◆ **DATA TO USE**:

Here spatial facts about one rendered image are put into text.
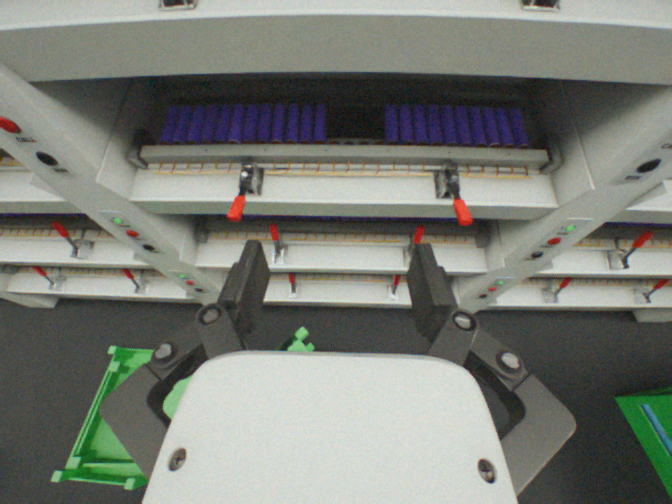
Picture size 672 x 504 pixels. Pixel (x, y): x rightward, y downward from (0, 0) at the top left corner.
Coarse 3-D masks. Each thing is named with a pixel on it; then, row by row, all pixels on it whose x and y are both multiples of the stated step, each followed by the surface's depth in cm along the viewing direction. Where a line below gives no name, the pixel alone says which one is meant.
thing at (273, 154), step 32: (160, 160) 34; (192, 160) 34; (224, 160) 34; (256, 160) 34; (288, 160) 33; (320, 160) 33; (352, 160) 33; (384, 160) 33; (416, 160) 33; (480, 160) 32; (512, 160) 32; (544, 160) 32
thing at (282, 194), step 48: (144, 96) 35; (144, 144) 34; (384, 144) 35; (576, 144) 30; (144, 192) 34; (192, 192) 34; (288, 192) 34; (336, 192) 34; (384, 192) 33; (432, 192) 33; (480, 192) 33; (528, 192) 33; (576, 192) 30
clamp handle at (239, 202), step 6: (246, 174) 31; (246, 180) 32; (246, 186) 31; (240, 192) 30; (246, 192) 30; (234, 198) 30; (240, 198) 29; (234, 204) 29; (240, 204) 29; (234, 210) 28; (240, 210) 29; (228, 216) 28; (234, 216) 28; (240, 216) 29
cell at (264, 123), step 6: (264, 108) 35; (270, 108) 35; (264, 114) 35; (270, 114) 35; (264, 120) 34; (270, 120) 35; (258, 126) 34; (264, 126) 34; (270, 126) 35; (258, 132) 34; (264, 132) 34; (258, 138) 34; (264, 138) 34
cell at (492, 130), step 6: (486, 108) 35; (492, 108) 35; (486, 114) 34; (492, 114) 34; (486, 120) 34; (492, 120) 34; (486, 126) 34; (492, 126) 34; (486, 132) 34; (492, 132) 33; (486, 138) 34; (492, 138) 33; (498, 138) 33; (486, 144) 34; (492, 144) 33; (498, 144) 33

...

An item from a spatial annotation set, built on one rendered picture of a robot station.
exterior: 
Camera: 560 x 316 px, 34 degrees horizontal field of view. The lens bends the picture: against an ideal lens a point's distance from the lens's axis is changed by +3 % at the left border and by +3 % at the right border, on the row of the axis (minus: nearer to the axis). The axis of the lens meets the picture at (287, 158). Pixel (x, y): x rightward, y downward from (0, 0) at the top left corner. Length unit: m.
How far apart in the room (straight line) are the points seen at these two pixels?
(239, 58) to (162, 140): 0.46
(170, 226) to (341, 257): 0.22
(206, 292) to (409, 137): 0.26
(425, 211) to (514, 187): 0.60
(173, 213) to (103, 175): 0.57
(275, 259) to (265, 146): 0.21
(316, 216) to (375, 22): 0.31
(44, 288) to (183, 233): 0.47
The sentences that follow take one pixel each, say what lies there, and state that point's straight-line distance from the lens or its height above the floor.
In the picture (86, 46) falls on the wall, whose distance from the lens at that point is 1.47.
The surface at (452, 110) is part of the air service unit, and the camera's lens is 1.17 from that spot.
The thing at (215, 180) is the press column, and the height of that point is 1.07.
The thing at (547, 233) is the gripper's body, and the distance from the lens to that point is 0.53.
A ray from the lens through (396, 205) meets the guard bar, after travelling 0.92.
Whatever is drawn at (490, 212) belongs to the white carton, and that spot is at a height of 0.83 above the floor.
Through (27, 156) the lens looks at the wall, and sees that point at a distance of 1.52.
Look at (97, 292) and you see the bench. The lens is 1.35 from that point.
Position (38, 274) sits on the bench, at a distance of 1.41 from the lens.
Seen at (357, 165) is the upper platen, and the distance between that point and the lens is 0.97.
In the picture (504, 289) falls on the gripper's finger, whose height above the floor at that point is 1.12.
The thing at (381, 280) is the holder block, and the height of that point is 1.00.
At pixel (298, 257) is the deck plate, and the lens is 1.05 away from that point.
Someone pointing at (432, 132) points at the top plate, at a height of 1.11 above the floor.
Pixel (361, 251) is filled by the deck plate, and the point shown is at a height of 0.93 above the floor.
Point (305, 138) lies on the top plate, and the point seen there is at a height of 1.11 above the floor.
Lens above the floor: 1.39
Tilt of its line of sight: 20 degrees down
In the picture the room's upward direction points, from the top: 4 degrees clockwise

--

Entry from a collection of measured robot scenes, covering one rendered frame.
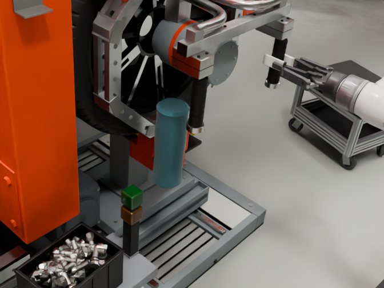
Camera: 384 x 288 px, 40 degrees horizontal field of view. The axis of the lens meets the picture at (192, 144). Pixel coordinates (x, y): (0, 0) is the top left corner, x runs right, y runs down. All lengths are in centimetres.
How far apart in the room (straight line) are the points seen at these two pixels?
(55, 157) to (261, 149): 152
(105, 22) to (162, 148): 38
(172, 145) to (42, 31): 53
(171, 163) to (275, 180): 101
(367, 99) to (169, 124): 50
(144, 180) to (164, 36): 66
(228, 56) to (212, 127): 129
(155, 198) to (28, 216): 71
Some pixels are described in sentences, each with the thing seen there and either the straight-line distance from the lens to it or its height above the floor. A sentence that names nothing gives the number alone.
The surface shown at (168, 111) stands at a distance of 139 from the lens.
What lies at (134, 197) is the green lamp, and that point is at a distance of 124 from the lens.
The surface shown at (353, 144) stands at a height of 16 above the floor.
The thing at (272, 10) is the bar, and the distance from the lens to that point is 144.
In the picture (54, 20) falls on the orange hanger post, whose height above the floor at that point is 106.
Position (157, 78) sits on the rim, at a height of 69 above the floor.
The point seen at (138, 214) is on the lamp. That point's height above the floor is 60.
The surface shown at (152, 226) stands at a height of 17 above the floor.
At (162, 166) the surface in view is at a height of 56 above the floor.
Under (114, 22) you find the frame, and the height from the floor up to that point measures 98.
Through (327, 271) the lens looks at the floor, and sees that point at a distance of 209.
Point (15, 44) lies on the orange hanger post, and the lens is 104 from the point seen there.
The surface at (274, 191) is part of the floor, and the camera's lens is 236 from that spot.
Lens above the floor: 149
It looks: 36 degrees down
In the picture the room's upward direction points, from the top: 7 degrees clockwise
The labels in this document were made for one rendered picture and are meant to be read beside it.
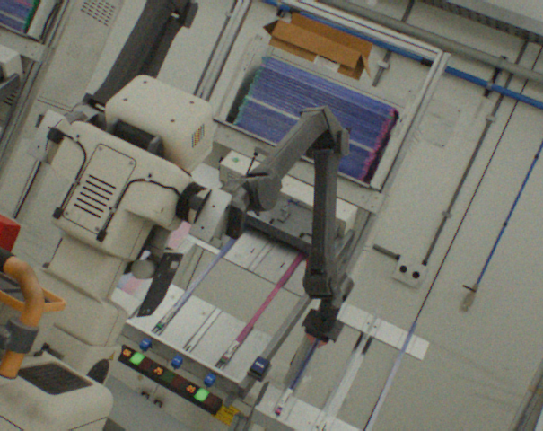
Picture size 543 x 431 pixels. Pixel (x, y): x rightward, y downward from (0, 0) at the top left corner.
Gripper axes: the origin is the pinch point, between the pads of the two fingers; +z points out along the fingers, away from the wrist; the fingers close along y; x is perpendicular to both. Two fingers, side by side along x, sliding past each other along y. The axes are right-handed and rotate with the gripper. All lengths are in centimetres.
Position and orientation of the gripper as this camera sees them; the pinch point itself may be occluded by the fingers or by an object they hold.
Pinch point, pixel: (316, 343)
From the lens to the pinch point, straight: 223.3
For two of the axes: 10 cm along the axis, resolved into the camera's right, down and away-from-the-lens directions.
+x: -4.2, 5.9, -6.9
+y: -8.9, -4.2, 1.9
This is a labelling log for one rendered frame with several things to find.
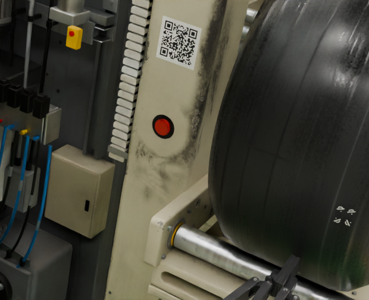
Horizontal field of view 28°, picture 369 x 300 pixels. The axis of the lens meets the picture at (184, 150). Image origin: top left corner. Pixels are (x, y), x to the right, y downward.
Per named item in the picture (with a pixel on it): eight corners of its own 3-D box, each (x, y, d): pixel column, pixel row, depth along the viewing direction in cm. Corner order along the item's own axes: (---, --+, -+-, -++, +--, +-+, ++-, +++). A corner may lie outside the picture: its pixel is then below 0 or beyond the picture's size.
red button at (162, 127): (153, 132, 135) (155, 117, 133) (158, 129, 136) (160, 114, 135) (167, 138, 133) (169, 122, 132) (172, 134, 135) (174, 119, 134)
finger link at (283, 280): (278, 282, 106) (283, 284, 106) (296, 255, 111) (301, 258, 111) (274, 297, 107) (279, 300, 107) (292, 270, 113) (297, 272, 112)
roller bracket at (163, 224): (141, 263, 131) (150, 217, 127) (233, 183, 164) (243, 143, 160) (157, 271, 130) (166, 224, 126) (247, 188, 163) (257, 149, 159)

◆ **PROMPT**:
Where a line of the records includes "wall", copy it.

◆ **RESULT OF THIS EXERCISE**:
In the picture (86, 46) falls on the wall, whose distance from the lens at that point is 1.47.
Through (27, 156) the lens looks at the wall, and sees that point at a distance of 1.52.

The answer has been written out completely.